◆ **BRIEF**
Could you copy each line of the listing below that has the word "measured"?

◆ **RAW DATA**
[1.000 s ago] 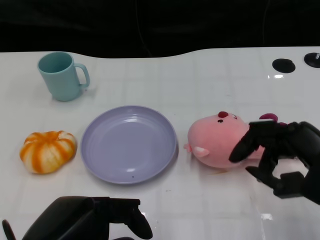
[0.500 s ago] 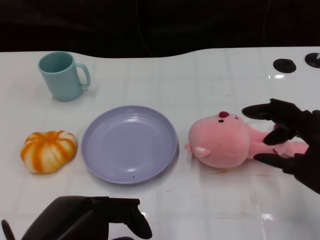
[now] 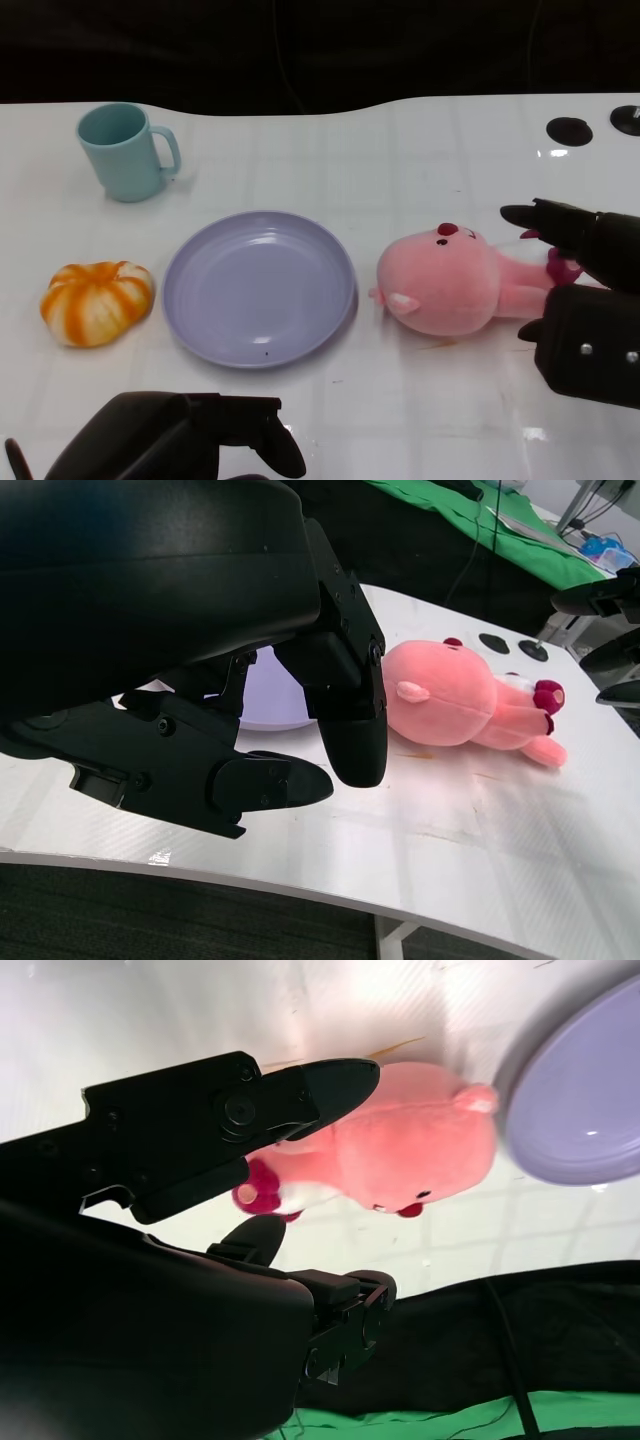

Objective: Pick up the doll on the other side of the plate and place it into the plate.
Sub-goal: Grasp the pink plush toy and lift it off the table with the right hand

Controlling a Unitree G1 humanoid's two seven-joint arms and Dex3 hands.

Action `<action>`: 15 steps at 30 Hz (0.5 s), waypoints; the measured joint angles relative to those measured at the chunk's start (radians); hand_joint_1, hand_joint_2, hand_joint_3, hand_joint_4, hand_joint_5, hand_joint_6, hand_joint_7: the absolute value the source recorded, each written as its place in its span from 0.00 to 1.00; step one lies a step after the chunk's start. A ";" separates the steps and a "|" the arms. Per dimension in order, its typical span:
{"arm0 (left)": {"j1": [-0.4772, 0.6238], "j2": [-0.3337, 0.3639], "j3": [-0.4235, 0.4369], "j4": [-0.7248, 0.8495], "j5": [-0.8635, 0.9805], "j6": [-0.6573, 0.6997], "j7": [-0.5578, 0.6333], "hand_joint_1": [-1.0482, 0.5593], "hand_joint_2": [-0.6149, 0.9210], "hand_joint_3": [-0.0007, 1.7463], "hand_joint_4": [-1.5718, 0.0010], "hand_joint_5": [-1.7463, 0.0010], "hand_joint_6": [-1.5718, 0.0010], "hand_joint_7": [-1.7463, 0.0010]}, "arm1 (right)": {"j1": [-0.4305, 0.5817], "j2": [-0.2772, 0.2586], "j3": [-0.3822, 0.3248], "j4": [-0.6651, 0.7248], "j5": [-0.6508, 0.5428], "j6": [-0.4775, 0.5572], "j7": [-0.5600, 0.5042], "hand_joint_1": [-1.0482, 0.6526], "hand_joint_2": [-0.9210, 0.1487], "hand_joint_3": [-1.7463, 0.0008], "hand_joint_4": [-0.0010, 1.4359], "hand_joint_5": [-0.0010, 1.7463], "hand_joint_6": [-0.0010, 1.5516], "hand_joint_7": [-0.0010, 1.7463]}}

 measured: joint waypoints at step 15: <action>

◆ **OUTPUT**
Action `<action>`: 15 steps at 30 Hz (0.5 s), waypoints; the measured joint angles relative to those measured at the chunk's start (radians); hand_joint_1, hand_joint_2, hand_joint_3, hand_joint_4, hand_joint_5, hand_joint_6, hand_joint_7: the absolute value the source recorded, each written as its place in its span from 0.00 to 1.00; step one lies a step after the chunk's start. A ";" separates the steps and a "|" the arms. Per dimension in order, its typical span:
 measured: joint waypoints at step 15: <action>

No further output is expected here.